Task item
Where does the word "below" show up in the data? Please find each such line and copy it.

[Records excerpted from a collection]

────────────────────

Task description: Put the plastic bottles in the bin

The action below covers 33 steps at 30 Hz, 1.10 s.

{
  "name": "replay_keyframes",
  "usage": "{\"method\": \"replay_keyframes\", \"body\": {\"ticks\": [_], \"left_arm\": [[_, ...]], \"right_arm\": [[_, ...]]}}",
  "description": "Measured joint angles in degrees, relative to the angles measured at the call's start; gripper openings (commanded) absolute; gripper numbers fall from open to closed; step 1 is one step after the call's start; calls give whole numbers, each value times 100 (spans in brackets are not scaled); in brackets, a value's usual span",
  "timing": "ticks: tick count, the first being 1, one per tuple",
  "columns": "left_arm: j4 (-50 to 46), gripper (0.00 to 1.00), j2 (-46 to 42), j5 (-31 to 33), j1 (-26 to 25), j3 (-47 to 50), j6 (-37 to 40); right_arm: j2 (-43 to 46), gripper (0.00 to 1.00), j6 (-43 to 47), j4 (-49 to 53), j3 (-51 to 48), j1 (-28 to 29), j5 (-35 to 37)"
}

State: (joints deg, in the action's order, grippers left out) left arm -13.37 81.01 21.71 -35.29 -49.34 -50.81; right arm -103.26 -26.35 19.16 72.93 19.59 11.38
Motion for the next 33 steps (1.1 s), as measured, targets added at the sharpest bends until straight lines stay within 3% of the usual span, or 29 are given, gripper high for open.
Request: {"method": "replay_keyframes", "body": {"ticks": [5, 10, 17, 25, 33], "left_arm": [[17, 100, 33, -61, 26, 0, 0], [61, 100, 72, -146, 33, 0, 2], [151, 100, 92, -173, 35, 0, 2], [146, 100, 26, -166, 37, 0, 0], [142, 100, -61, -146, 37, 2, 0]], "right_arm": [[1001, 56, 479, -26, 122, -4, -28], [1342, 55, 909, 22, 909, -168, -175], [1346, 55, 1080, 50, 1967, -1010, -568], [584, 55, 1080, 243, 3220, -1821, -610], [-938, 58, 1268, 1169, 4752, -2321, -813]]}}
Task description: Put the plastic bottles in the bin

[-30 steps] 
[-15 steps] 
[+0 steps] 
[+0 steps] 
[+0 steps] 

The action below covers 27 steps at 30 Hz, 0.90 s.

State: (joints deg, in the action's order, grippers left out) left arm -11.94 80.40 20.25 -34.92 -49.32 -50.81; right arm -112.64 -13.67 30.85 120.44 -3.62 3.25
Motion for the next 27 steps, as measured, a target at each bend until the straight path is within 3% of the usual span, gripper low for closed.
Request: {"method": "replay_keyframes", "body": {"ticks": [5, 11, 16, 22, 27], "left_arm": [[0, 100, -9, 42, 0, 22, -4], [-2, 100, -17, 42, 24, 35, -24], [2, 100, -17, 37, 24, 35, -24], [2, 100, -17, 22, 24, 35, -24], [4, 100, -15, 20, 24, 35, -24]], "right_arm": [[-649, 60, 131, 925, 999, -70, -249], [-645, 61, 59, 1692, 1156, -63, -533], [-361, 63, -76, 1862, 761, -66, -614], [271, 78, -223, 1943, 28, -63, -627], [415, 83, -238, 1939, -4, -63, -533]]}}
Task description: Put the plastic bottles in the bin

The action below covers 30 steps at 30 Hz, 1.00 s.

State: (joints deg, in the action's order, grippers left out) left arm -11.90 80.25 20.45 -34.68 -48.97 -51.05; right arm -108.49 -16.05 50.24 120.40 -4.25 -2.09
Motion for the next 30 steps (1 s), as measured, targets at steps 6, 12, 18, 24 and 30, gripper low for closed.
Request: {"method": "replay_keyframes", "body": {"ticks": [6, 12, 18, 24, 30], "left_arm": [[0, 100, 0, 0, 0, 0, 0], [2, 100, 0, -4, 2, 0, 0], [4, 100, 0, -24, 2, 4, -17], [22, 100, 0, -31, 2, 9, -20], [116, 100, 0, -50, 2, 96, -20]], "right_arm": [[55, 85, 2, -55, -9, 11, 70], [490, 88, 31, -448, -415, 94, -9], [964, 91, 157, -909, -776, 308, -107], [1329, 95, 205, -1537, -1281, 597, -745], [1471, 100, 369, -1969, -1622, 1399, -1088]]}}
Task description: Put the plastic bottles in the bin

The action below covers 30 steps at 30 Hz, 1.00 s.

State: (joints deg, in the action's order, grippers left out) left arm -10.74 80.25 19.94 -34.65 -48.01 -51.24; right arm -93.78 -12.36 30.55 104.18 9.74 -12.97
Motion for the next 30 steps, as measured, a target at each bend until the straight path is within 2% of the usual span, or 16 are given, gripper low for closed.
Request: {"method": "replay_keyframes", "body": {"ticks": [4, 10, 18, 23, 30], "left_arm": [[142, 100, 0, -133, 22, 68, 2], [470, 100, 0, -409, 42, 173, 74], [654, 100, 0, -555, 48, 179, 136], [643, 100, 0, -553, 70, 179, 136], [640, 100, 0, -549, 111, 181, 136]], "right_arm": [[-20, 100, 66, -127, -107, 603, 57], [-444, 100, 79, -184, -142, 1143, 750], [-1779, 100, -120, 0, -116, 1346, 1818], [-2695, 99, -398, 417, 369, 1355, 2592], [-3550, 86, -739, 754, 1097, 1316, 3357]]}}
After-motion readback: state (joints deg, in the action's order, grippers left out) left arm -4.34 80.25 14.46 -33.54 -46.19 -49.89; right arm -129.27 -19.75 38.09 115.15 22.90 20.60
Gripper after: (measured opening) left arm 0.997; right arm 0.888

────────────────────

Completed exercise
The action below covers 33 steps at 30 Hz, 1.10 s.
The action below covers 27 steps at 30 Hz, 0.90 s.
The action below covers 30 steps at 30 Hz, 1.00 s.
The action below covers 30 steps at 30 Hz, 1.00 s.

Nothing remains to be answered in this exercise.